Fórmula 1 Brake by wire, el último rompecabezas de la F1

La introducción de los nuevos propulsores en la Fórmula 1 ha dado un papel protagonista a los elementos de recuperación de energía, tanto cinética como calorífica. En este sentido, uno de los retos que se derivan de dicha novedad, es el control de la fase de frenada.


El antiguo KERS que los monoplazas utilizaron hasta la temporada 2013 ejercía un efecto de retención o freno motor cuando el piloto accionaba el pedal de freno, ya que era en ese momento cuando dicho sistema de recuperación de energía cinética -conectado al cigüeñal- actuaba y recargaba las baterías.

Pero con la introducción del MGU-K -a grandes rasgos un nuevo y potenciado KERS- dicho efecto ha aumentado notablemente. Esto ha obligado a los ingenieros a desarrollar el sistema brake by wire, que controla la frenada de las ruedas traseras electrónicamente. Este sistema recibe la intensidad de la frenada que el piloto desea al pisar el pedal e intenta regular la interacción del freno motor provocado por el MGU-K, que además es variable en función del nivel de carga que las baterías tengan en ese momento.


Dicho de otro modo, cuánta mayor necesidad de recarga tenga el MGU-K, mayor retención ejercerá sobre el cigüeñal para ‘succionar’ mayor cantidad de energía cinética (resultante del movimiento) y convertirla en eléctrica.

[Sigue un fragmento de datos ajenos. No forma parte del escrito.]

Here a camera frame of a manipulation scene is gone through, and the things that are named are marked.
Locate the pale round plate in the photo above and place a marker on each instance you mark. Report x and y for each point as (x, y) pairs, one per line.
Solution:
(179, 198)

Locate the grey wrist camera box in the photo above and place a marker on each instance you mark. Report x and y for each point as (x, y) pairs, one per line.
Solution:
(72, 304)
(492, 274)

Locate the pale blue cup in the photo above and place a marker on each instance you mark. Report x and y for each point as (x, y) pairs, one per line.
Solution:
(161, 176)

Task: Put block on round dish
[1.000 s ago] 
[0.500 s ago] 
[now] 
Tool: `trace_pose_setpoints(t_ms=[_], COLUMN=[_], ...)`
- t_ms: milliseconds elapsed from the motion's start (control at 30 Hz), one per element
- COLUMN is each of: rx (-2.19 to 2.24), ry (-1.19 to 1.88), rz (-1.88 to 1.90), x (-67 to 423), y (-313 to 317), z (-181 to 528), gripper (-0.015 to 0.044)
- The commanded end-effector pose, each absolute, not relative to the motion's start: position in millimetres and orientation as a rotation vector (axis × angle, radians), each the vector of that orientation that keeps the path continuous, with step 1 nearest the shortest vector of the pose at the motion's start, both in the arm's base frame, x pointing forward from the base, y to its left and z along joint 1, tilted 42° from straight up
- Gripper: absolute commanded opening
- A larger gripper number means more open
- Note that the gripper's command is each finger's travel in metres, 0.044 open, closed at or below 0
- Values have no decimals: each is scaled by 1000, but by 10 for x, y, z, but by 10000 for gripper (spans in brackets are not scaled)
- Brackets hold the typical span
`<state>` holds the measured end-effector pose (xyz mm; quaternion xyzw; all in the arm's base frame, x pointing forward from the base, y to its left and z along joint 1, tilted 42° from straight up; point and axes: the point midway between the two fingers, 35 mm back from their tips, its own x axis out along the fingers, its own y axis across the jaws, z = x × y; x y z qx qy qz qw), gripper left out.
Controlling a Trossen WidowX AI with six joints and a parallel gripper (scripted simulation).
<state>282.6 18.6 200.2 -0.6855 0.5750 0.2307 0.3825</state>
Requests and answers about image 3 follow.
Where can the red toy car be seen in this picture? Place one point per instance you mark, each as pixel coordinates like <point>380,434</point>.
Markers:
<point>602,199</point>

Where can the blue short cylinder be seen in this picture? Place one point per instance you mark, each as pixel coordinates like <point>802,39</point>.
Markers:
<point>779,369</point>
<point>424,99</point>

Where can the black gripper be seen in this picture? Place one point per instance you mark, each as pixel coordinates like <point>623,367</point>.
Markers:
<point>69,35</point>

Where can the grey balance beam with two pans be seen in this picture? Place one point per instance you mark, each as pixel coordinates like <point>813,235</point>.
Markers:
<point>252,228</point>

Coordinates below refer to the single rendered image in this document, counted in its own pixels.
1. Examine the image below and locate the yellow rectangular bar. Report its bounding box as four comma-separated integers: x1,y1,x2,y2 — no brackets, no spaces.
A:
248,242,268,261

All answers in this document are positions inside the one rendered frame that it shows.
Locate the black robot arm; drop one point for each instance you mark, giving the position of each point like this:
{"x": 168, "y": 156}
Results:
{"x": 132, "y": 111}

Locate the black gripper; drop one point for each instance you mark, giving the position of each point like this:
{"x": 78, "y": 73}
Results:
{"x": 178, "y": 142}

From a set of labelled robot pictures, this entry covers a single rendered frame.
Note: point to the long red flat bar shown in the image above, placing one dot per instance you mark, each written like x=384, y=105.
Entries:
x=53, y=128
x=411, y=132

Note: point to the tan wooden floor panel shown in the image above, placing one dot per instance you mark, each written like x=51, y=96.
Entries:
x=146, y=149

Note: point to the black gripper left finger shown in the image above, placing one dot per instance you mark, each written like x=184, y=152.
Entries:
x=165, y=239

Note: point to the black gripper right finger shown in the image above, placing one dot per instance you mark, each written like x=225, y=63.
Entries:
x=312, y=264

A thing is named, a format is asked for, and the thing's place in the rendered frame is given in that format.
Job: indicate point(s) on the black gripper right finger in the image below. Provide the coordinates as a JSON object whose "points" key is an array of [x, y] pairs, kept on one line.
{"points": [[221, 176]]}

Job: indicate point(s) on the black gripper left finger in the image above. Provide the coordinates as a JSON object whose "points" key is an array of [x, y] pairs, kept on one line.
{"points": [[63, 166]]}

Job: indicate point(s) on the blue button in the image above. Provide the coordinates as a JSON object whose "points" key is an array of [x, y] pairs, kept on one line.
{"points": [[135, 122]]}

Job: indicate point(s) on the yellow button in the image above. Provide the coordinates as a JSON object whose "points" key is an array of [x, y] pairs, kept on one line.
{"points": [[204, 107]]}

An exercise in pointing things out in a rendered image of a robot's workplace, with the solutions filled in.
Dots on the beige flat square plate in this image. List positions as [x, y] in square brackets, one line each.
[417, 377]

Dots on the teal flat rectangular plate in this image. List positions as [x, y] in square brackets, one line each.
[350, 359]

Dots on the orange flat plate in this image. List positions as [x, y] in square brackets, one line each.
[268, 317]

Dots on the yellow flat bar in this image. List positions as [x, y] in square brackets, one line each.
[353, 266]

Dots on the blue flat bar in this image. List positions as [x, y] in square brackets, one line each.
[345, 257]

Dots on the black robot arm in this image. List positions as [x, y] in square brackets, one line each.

Sin la existencia del sistema brake by wire, el piloto obtendría mayor respuesta de frenado ya que, a la que él ejerce mecánicamente sobre el pedal, habría que unirle la mayor retención provocada por el MGU-K como consecuencia de esa necesidad de recarga de la batería. Pero, en la siguiente curva, al haberse producido esa carga, la retención sería menor y el piloto no sabría cómo respondería el coche. Para evitar eso, el brake by wire modula la frenada a través del pedal para que, independientemente de la necesidad del MGU-K en cada momento, el piloto obtenga siempre la misma respuesta y, por otro lado, las baterías puedan cargarse de la manera más eficiente posible.


Para conseguirlo, una centralita electrónica recibe la información de los sensores colocados en cada rueda y, en conjunto con la información recibida sobre la carga de las baterías del MGU-K, envía la información a los actuadores para que accionen los frenos en la medida justa y necesaria.

En la práctica, el sistema es extremadamente complejo y los ingenieros aún intentan afinarlo de modo que los pilotos reciban una frenada uniforme y acorde a sus necesidades en todo momento, como ocurría cuando la frenada respondía única y exclusivamente a la intensidad que el piloto aplicara sobre el pedal de freno.


Como consecuencia del aumento del efecto de retención del recuperador de energía cinético, el sistema de frenado de las ruedas traseras ha disminuido su tamaño y, por tanto, su eficacia, ya que resulta innecesario al compensarse ambos sistemas. Pero eso implica que si el brake by wire falla, el coche dejará de tener la capacidad de frenar con la suficiente eficiencia como para ser igual de competitivo y se darán casos como el de los Mercedes en Canadá 2014 o en el recientemente celebrado Gran Premio de Bahrein.